Tomb is a member and former president of the Lebanese Society of Dermatologists, a member of the Société Française de Dermatologie, and the vice-president of the Association des Dermatologistes Francophones. He is also a board member of the Lebanese Order of Physicians.

== Medical publications ==
Tomb is the author or co-author of more than 300 articles in medical journals internationally. In addition, he has authored or contributed to the following collective medical works:

- Roland Tomb. Histoire de la Circoncision (History of Circumcision).
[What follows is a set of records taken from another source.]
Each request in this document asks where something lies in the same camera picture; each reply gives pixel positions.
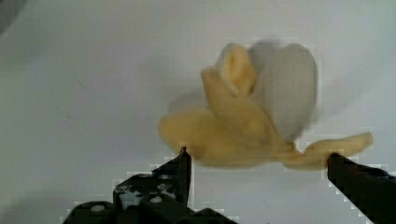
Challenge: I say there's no yellow plush peeled banana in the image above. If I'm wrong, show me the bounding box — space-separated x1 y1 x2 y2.
158 45 374 170

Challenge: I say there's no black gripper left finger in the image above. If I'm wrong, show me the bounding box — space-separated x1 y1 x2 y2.
113 147 191 209

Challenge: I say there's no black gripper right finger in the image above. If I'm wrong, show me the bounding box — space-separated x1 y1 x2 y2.
327 153 396 224

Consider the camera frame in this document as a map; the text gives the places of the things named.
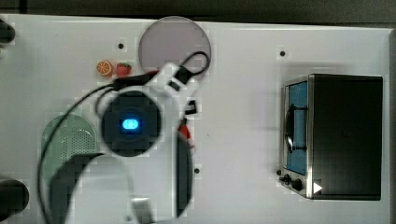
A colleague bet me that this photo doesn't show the red ketchup bottle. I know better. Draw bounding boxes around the red ketchup bottle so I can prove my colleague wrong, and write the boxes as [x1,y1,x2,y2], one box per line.
[178,120,194,148]

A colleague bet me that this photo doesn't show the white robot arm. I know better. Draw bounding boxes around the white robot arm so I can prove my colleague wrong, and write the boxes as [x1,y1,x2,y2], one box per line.
[47,63,200,224]

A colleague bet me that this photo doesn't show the green oval strainer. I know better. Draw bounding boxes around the green oval strainer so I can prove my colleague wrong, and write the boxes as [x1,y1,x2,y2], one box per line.
[42,114,98,186]

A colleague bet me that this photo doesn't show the grey round plate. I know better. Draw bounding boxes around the grey round plate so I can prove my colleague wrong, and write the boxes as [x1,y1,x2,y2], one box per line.
[137,16,211,77]

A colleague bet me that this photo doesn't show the red strawberry toy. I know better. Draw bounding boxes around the red strawberry toy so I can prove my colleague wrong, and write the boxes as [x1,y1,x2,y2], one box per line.
[116,63,132,78]

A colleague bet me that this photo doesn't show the orange slice toy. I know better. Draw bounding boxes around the orange slice toy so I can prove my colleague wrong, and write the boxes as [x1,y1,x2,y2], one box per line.
[96,60,113,77]

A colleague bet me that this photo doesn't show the black toaster oven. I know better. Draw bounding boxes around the black toaster oven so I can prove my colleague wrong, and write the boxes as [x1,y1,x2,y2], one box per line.
[276,74,383,201]

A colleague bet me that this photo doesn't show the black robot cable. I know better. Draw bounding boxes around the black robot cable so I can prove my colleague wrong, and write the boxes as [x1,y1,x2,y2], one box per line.
[36,50,210,224]

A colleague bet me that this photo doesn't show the black cylinder post upper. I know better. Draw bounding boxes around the black cylinder post upper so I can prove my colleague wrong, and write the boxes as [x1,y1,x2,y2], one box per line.
[0,20,16,44]

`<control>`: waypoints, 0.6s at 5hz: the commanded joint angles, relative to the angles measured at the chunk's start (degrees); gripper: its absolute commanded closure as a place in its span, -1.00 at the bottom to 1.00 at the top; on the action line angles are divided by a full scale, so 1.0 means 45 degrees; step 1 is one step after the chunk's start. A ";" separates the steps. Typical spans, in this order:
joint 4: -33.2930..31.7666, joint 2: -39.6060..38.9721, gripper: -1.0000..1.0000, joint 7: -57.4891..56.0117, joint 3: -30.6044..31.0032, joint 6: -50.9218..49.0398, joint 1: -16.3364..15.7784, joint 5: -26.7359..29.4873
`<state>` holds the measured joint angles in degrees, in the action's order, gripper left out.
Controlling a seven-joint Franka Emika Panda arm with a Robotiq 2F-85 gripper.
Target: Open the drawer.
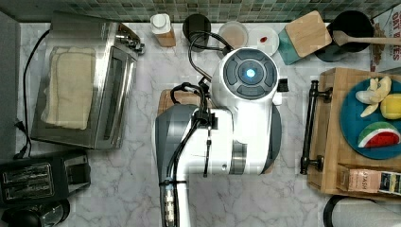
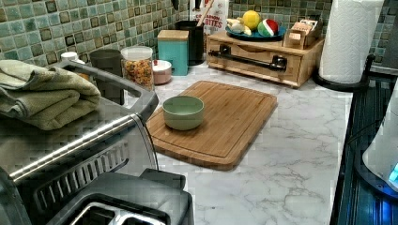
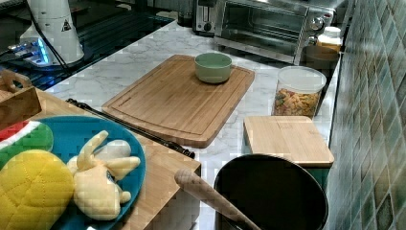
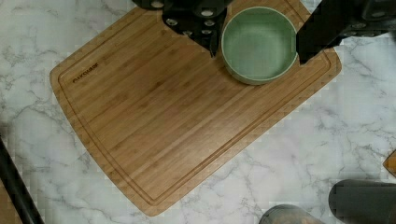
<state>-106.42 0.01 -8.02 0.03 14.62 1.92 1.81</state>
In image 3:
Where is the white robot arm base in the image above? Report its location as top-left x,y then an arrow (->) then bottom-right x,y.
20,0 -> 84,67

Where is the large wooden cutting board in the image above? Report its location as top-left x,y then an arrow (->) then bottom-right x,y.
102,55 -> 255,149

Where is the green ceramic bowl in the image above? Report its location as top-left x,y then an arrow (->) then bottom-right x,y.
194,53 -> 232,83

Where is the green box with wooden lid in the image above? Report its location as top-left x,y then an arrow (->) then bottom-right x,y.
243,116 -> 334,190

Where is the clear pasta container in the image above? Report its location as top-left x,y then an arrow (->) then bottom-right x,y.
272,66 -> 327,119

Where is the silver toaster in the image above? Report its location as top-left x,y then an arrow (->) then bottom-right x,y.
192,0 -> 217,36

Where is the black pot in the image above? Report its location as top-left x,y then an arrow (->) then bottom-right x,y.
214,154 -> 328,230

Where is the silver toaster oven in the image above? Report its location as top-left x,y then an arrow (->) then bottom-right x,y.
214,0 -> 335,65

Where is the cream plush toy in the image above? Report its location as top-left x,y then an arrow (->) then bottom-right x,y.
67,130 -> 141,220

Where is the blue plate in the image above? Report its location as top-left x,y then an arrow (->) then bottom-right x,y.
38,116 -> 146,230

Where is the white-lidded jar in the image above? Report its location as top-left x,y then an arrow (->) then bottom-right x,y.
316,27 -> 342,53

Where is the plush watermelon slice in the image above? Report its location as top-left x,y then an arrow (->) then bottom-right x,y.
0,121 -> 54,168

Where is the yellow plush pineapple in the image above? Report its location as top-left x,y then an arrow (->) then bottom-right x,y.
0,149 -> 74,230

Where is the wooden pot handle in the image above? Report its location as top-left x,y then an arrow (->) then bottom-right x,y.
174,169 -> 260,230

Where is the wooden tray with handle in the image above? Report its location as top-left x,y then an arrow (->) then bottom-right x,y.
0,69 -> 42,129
Paris: Que Sais-Je?, 2022.
- Bernard Gerbaka, Sami Richa, and Roland Tomb. Child Sexual Abuse and Trafficking in the Arab Region. Cham: Springer Nature Switzerland AG, 2021.
- Traité de médecine (Treaty of Medicine). 3 volumes, 5th edition. Paris: Editions du Traité de Médecine, 2020 (5th edition).
- Dermatologie et infections sexuellement transmissibles (Dermatology and Sexually Transmitted Diseases), Paris: Elsevier Masson, 2019 (5th edition).
- Thérapeutique dermatologique. (Dermatological Therapeutics). Paris: Flammarion Medicine, 2011.
- Ruggero Tagliavini; translated, adapted and updated by Roland Tomb. Nouvel atlas pratique de dermatologie et vénéréologie (New Practical Atlas of Dermatology and Venereology). Paris: Ellipses, 1995.

== Work in the field of bioethics ==
At Saint Joseph University's Faculty of Medicine, Tomb created a diploma in medical ethics and was named Chair of bioethics. He was also the president of the ethics committee of the Hotel-Dieu de France hospital in Beirut, and the president of the ethics committee of the Lebanese Order of physicians.
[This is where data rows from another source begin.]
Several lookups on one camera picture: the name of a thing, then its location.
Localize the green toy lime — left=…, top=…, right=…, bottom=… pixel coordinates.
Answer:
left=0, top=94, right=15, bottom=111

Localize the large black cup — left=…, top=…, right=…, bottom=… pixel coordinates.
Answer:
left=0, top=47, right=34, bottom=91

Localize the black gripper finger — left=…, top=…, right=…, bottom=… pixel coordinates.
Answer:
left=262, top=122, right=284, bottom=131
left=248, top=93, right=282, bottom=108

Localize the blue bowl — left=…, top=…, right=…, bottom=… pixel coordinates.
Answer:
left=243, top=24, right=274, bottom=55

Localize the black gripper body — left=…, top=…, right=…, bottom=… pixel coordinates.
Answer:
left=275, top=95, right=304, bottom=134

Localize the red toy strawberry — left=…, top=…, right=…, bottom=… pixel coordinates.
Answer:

In 2009, Tomb obtained a Doctorat d'État (Ph.D.) in Life Sciences with a focus on philosophy and bioethics from Aix-Marseilles. The thesis, supervised by Pr Pierre Le Coz, tackled the bioethical stakes of male circumcision. In 2022, he published a book, Histoire de la Circoncision, based on his thesis's findings, which has been reviewed internationally.
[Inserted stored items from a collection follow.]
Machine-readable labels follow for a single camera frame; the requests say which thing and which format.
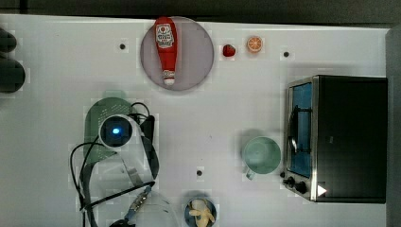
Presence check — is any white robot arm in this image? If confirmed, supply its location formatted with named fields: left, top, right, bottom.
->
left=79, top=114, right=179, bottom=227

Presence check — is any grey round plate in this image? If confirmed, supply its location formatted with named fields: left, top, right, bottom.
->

In 2014, he was named rapporteur at UNESCO's intergovernmental bioethics committee. In 2016, he was named a member of UNESCO's International Bioethics Committee (IGBC), of which he became one of the vice-chairpeople in 2018. In addition, he was a member of the Lebanese National Consultative Committee of Bioethics from 2010 to 2018.

== Other endeavors ==
Tomb is a member of the Board of Advisors of the Alexis and Anne-Marie Habib Foundation that provides financial educational support for Lebanese youth. He has had minor roles in two films, Beyrouth Hotel (2011) and In the Battlefields (2004), both by French-Lebanese filmmaker Danielle Arbid. He has studied ancient Oriental languages at the Institut catholique de Paris and the Faculté de théologie protestante de Strasbourg. He also contributed to several history books, among them:

- Christian Taoutel and Roland Tomb. L'Hôtel-Dieu de France, un Hôpital Centenaire. Beyrouth: Éditions de l'USJ, 2022.
- Lucien Cattin, le bâtisseur. (Lucien Cattin, the Builder). Under the direction of Christian Taoutel. Beirut: Éditions de l'USJ, 2018.
- USJ, Portrait d’une université (USJ, Portrait of a University). By Carla Eddé, Roland Tomb and Cynthia Ghobril-Andrea. Beirut: Éditions de l'USJ, 2016.
- Léon de Laborde, Voyage en Orient (Léon de Laborde: Oriental Travels). Le Blanc, France: ABMB, 2010.
- L'Islande et le Liban : antipodes de l'UE (Iceland and Lebanon : Antipodes of the EU). Under the direction of David Thor Bjorgvinsson and Chibli Mallat. Brussels: Bruyland Edition, 2008.

== Honors ==
- On 19 May 2014, Tomb was made Officer of the Lebanese Order of the Cedar.

- French Légion d'honneur: chevalier (promotion du 1er janvier 2026).